(Tim) The Fall 2008 issue of Covenant Seminary's review, Presbyterion, has an article by Covenant's Dean of Faculty, Jimmy Agan, titled "Deacons, Deaconesses, and Denominational Discussions: Romans 16:1 As a Test Case." Dr. Agan works hard not be viewed as putting his finger on the scale of a greatly controverted issue being weighed by our ecclesiastical association known as the Presbyterian Church in America. He warns his readers not to come to any easy conclusions about the meaning of the texts, but he does seem to have a few conclusions, himself, and they are helpful.
First, this from Footnote 29:
While fuller discussion is beyond the scope of the present article, we may at least name two implications... for the office of deacon if the conclusions summarized above are correct.
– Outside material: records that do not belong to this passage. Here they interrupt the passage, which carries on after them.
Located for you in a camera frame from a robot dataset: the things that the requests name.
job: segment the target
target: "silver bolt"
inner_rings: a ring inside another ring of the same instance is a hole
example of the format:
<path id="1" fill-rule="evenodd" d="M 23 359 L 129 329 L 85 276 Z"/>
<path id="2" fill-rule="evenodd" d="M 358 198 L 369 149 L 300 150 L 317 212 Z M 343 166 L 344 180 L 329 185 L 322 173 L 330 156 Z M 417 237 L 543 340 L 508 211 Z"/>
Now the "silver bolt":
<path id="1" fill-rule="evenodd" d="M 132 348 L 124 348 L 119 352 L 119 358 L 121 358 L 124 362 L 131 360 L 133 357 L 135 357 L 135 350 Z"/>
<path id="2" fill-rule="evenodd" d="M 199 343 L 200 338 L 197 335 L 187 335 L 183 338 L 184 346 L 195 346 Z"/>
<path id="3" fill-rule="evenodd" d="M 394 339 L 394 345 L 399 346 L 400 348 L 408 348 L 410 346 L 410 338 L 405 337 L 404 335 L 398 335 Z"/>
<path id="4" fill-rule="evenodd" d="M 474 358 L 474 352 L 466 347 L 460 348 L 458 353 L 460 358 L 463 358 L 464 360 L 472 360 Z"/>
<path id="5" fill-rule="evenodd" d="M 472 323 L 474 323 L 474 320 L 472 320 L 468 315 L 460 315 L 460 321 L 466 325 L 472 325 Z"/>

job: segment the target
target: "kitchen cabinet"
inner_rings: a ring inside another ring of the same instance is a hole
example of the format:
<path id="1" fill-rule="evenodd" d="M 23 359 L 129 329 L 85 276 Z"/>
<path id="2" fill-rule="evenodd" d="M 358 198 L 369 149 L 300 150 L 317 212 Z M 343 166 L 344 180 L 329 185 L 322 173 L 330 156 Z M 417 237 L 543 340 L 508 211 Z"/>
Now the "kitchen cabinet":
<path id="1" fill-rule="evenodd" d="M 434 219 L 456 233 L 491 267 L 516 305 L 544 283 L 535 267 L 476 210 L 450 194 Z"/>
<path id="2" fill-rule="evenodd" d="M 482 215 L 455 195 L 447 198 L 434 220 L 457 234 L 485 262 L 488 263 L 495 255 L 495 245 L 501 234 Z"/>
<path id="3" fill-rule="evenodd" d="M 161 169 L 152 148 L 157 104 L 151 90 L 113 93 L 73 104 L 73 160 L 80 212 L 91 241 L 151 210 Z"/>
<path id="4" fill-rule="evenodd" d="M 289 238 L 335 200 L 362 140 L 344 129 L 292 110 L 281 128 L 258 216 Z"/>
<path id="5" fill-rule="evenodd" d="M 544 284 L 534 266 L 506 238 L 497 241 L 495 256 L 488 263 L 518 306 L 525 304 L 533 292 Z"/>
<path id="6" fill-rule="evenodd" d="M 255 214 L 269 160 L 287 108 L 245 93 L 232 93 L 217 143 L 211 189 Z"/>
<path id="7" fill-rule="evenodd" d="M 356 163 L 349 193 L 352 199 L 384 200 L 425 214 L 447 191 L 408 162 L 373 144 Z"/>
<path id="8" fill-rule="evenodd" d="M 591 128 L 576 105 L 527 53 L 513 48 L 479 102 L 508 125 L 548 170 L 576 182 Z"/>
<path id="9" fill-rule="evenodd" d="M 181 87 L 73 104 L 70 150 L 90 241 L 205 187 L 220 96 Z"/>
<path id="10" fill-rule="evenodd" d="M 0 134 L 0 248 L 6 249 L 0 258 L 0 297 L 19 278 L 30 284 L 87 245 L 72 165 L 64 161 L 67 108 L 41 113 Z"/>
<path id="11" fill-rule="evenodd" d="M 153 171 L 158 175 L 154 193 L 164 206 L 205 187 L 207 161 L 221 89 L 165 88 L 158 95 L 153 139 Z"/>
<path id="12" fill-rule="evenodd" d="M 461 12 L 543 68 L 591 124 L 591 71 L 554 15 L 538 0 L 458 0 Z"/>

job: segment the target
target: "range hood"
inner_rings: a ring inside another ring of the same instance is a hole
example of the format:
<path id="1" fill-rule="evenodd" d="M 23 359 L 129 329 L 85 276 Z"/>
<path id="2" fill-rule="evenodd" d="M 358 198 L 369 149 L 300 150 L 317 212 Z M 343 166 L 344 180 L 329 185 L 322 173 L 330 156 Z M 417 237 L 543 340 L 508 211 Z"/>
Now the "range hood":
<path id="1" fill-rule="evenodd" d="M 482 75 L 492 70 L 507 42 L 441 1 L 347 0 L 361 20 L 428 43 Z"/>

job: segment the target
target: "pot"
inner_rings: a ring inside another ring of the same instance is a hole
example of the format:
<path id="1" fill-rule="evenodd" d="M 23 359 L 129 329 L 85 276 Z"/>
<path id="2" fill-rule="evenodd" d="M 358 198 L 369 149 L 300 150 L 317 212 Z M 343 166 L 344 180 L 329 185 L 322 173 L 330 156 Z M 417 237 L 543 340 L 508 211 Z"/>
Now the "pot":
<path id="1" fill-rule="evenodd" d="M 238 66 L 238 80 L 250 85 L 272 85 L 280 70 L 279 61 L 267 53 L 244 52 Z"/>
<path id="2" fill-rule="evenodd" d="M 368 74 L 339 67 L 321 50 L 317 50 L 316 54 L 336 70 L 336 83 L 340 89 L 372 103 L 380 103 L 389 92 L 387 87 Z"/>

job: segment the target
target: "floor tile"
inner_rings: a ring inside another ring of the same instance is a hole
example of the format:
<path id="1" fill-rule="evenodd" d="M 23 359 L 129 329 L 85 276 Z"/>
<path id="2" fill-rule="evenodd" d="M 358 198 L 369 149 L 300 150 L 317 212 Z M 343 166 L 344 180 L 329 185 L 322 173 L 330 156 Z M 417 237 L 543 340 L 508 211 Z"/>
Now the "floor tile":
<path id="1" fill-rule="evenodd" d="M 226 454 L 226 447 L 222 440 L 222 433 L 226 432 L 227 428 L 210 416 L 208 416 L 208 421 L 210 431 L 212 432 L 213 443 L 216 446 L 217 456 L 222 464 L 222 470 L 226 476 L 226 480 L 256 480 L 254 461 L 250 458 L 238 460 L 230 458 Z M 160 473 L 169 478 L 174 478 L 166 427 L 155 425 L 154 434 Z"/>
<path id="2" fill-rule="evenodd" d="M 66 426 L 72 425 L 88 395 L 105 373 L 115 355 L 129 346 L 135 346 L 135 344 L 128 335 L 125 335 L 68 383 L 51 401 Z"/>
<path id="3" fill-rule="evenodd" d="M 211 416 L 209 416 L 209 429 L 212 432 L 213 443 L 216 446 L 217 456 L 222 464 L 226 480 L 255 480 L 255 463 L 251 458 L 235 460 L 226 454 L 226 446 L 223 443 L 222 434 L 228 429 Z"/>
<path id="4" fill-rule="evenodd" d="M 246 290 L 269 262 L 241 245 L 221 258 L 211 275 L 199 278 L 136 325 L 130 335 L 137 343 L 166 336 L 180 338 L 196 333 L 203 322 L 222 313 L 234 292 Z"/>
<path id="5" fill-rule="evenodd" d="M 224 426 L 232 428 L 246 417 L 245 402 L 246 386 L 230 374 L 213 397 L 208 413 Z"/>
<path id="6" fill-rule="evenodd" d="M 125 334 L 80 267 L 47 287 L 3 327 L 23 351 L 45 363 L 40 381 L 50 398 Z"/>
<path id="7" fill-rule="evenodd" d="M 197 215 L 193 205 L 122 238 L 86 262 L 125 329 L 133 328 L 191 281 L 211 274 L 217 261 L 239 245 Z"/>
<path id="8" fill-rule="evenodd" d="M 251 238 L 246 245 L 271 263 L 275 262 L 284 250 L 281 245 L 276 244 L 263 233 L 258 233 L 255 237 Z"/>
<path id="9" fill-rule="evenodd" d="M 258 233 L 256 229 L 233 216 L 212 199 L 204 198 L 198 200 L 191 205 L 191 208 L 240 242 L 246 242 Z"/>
First, it seems that the ecclesiastical title diakonos was chosen not because of its associations with the service rendered by domestic or table attendants, but because it well suited an arrangement in which "deacons" functioned as "agents" in authority over the congregation and under the authority of the elders, at whose behest they carried out a variety of tasks. Second, if deacons were such" agents," we should not speak of the office as one which was (or is) devoid of authority.
It can't be emphasized often enough that, whatever else deacons may be, they are officers and exercise authority over the believers of their church...
True, their authority is both distinct and subordinate to that of the elders, but authority it most certainly is. So the man who tries any number of a host of techniques to usher women into diaconal resonsibilties should be asked whether he believes it would be wrong for those women (regardless of their title, ordination, commissioning, etc.) to exercise authority over their brothers in Christ? If he agrees they ought not to, he should then be asked what concrete steps he or his congregation have taken to guard against it in the life of the church?
Such probing will quickly reveal whether 1Timothy 2:9-15 is a living reality in the life and commitments of the man and his congregation. Without such probing, we are conniving at the sexual anarchy we dwell in the midst of.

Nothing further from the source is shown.